Des années après, le narrateur (qui n’est autre que l’auteur) se rend en Italie pour tenter de découvrir, rassembler les bribes, comprendre. Mais qui était réellement ce Paul, son grand-père ? Le récit passionnant, émouvant, solaire – comme stipulé sur la quatrième de couverture – et le suspense obligent à tourner les pages. Le cœur se serre, mais le sourire affleure aussi. La Toscane, personnage à part entière, est magnifiée.

Une écriture remarquable.

On y découvre une merveille d’écriture qui porte en elle toute la sensibilité de Philippe Besson, raconte les difficultés de choisir sa vie mais aussi l’intimité, les doutes, la tristesse et la douleur sans oublier beaucoup de douceur.
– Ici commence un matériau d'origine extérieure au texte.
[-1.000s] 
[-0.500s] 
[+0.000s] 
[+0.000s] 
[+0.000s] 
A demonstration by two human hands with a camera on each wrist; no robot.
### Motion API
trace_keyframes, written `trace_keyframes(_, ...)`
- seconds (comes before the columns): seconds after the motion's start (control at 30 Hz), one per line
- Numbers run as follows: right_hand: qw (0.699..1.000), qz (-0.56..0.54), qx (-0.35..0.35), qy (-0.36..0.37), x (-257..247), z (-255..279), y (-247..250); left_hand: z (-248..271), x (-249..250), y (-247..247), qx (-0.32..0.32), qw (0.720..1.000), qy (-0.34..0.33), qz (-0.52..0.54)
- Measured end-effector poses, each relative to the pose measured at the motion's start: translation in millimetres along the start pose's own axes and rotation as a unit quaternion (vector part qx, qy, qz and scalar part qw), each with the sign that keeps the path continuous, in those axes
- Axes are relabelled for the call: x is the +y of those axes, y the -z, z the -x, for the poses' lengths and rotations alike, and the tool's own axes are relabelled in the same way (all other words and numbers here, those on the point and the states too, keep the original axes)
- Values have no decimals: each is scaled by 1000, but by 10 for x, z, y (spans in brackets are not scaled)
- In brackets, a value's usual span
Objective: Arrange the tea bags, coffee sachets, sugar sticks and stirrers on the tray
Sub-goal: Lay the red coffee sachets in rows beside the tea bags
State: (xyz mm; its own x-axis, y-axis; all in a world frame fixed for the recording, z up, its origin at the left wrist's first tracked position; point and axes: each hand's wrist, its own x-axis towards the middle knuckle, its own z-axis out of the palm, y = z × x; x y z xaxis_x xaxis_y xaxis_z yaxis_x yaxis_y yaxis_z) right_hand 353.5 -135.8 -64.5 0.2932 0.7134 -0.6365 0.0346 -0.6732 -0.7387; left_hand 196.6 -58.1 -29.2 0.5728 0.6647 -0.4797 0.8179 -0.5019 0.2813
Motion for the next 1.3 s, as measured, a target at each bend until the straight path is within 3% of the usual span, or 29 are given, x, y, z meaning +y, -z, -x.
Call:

Elle enchante les paysages, nous fait aimer les personnages, tous superbement mis en lumière et particulièrement touchants.  Et si je ne devais garder qu’un seul passage du récit, ce serait celui-ci : « …sois toi-même, ne triche pas, ne t’oblige pas à faire ce qu’on attend de toi pour plaire aux autres, emprunte ton propre chemin, va au bout de tes envies, sinon c’est elles qui viendront à bout de toi. » Ces paroles, ce sont celles que Paul adresse à son filleul Samuel le jour de ses dix-huit ans. Elles disent tout du combat que lui a dû mener pour être lui-même.

« Une pension en Italie », un roman autofictionnel mais à portée universelle et bouleversant tant il porte en lui la difficulté, parfois, à accepter d’être tout simplement soi-même.